AP UX Week '07: Semantic Technologies
[Live blogged from Adaptive Path UX Week 2007. Semantic Technologies by Cameron Hunt]
Dynamic context to search, display, and workflow
What are Venn diagrams? Relationships, overlap. What is context? Relationship.
Background
Why do people cut their hair the way that they do? Why do they wear rings, etc.?
As a missionary in Venezuela he learned that community is the single most important influence on behavior. Think about yawning and the cascade of power.
Social narrative driving sustainable change.
Combining experience in anthropology, technology, and military intelligence to think about these issues.
So what is context? Concentrations of influence interacting in time and space. Boundaries, interactions, causation, influence.
So what are semantics? Aspects of meaning expressed as language. Axioms, concepts, rules.
All of our concepts and relationship are based on concepts that define how we categorize and organize.

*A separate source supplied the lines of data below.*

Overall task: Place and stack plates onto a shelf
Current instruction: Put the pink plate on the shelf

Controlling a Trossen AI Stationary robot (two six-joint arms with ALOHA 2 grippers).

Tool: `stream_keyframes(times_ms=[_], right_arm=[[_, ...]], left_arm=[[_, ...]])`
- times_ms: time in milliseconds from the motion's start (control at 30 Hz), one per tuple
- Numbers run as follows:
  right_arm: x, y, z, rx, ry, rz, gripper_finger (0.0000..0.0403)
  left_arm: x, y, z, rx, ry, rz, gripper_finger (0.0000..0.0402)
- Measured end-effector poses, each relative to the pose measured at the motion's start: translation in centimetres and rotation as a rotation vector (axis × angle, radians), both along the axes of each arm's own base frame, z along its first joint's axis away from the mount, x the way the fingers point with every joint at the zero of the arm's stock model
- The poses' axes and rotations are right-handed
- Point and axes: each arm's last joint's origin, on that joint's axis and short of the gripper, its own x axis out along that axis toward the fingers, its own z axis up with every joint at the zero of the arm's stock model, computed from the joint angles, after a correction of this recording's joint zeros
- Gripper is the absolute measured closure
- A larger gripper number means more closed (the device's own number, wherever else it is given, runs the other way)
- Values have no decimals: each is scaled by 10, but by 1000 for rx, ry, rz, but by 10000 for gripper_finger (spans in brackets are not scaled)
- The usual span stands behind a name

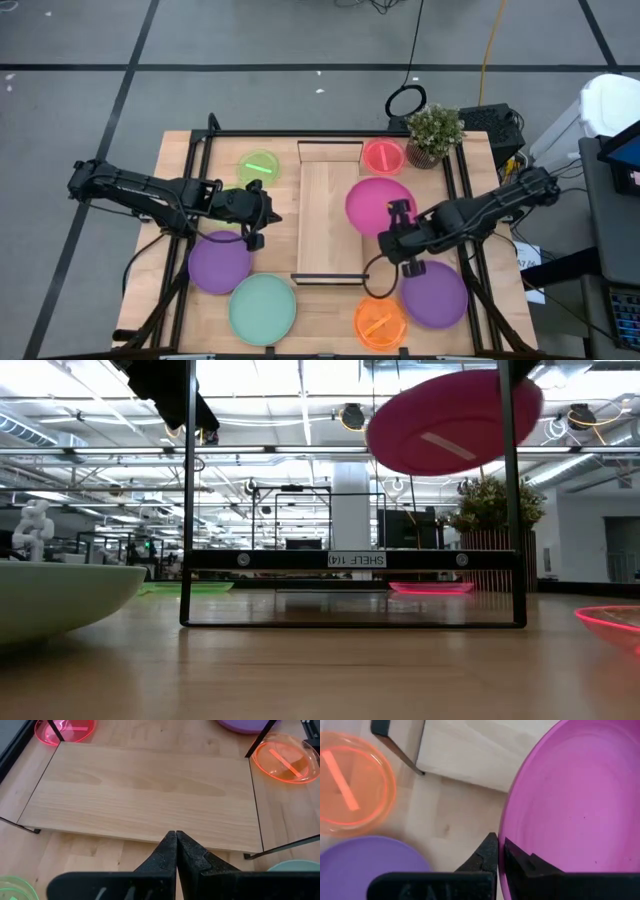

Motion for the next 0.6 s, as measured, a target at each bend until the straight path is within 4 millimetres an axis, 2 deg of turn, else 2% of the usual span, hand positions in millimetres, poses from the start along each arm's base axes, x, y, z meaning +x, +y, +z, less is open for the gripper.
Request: stream_keyframes(times_ms=[267, 600], right_arm=[[16, -10, 3, -154, -43, 159, 403], [45, -35, 4, -158, -162, 265, 403]], left_arm=[[0, 0, 0, -2, 0, 2, 398], [0, 0, 0, -3, 0, 3, 398]])
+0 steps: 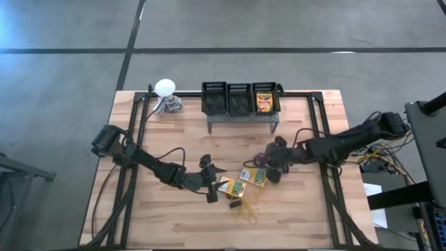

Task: Pick & Place Office Desk Supplies
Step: Put the violet keychain into the middle black bin on the shelf

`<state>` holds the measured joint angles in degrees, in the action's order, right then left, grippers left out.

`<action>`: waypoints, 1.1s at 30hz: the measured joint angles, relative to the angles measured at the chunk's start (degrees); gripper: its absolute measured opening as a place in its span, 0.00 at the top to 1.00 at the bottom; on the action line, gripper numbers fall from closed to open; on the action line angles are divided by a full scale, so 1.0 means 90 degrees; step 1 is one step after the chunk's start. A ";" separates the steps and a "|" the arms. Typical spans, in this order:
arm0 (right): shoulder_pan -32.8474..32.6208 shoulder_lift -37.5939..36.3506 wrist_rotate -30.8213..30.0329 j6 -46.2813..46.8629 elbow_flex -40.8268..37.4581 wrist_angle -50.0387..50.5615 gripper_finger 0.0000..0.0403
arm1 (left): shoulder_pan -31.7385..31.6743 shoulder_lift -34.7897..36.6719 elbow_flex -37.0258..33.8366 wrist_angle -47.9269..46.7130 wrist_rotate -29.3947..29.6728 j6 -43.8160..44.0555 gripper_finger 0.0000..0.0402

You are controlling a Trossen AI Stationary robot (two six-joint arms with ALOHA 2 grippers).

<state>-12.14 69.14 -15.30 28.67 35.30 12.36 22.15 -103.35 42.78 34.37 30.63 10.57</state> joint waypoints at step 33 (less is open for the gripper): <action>0.4423 0.3804 0.1245 -0.4134 0.6401 0.3273 0.96 | 0.0000 0.0000 0.0000 -0.0037 0.0002 -0.0006 0.51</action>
<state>27.67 103.37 -4.09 -8.54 92.90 41.82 22.15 -103.35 42.78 34.04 30.65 10.52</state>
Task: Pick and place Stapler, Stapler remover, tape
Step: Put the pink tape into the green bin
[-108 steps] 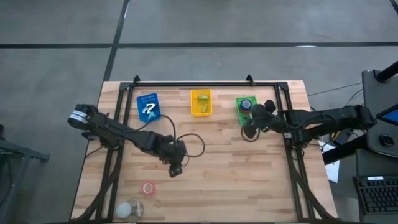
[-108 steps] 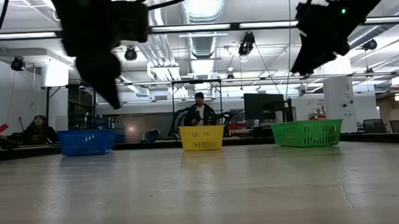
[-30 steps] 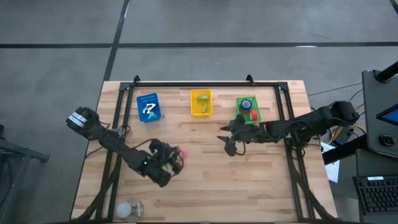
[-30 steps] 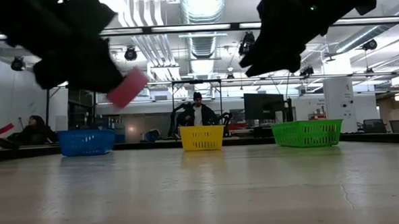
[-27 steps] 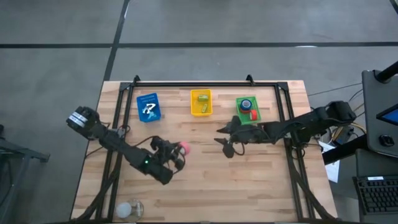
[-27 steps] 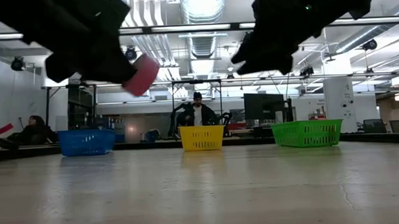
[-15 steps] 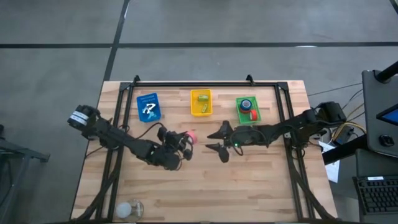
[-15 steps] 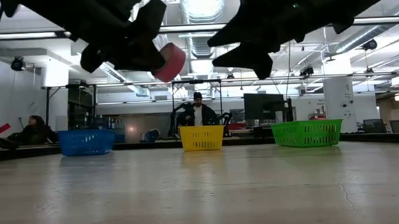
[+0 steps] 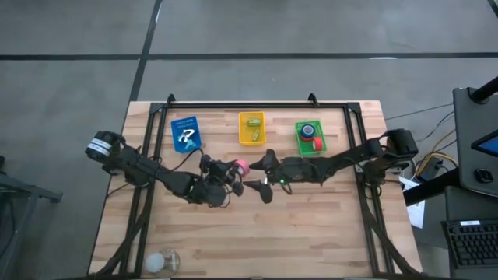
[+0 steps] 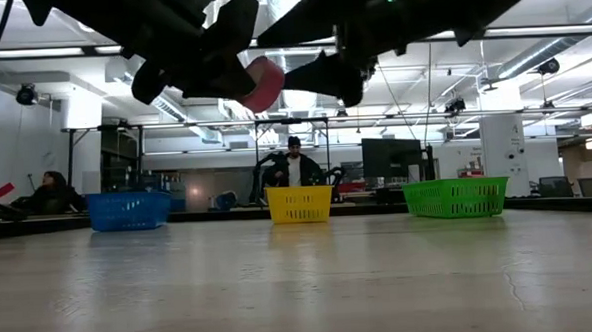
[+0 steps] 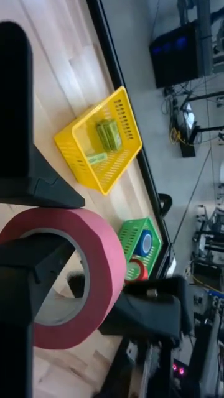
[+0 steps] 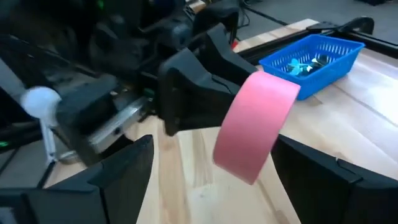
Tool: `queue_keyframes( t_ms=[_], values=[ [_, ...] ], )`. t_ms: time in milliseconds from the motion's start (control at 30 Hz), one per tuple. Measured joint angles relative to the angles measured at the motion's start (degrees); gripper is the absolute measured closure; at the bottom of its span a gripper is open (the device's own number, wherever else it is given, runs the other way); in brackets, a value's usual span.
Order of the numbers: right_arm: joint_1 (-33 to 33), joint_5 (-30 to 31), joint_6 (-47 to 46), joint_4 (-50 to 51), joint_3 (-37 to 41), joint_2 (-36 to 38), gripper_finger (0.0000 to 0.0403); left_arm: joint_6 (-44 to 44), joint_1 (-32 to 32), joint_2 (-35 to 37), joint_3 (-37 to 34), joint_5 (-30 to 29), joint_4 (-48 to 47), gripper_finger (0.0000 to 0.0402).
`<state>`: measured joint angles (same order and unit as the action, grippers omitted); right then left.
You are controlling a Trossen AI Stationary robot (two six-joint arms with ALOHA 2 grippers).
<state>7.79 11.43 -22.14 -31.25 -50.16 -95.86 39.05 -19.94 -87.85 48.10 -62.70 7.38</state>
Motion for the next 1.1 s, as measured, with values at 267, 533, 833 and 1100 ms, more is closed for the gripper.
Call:
queue_keyframes(
  t_ms=[267,533,833,1100],
  values=[
    [0.0,5.0,2.9,4.9,-4.0,-1.6,0.0111,-1.0,-0.1,0.0,0.0,0.2,0.7,0.0339],
    [-0.4,5.1,2.9,5.4,-4.0,-1.3,0.0195,-1.2,-0.2,0.0,0.0,0.2,1.3,0.0332],
    [-1.3,4.8,4.4,7.7,-3.9,-1.1,0.0305,-1.9,-0.1,0.0,0.0,-0.1,1.9,0.0327],
    [-2.3,6.3,5.4,17.1,-3.8,2.5,0.0290,-2.8,-0.2,0.0,-0.1,-0.2,2.2,0.0256]
  ],
)
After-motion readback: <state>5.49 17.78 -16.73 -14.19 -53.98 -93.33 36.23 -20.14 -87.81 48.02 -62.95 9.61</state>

So what are semantic technologies? Mathematicians have formal logic and we want computers to have this to. These are ontologies. This is expression in a standard format. We then want inference engines that discover implicit connections between concepts enabling dynamic context. This is where emegence, self-organization at a meta level, starts to occur.
Vietnam = Impedance Mismatch
The narrative did not fit reality. Successful corrective action was bottom-up. Terms were redefined, new ones were introduced. New "characters" were added, people assumed new roles. Technology was adapted to fit the new narrative and reality.
Iraq = Impedance Mismatch
Micromanaged narrative, changing reality. Corrective action reached political/military boundaries. There are some successes: CIDNE and Human Terrain System.
These solutions also emerge from the bottom up and emphasize the importance of local political considerations.
So what do we learn from this?
We want more expressiveness and new capabilities.
We need to separate data from concepts models. We want multiple hierarchy types ("is a" "part of"). Powerful relation properties emerge from this that are transitive and symmetric. We can do inference based operations (search, display, workflow), control concept access, and evolve concepts.
So do we let end users create new entities? We are talking about taking data and letting people create new structures, new combinations. This let's us connect diverse communities (federation, integration, association) with flexible/sustainable data mapping. Map Service Oriented Architectures to
Check out ILOG, Thetus, and Liferay.
So let's define some terms.
A Personality is a collection of ontologies and data. It provides foundational context for search, display, and workflow.
Think of the data structure in a simple structure. Map relationship properties and data type properties. These properties have domains and can be dependent.
Constraints can be concepts, properties, and instances. Individual search result items return dynamic property lists.
[Basic Search Demo]
This structure let's you put data anywhere and map concepts across data sets.
Let's look at domain specific ontologies. Unique ontologies provide concept model evolution, allow for protected access to concepts/data, and can be merged with other concept models. You can hide concepts, and assertions made on those concepts, until they are properly evolved. You can define behaviors or low-level relationship characteristics as sub-sets of other relationship characteristics. An abstract concept model allows you to map sub-concepts.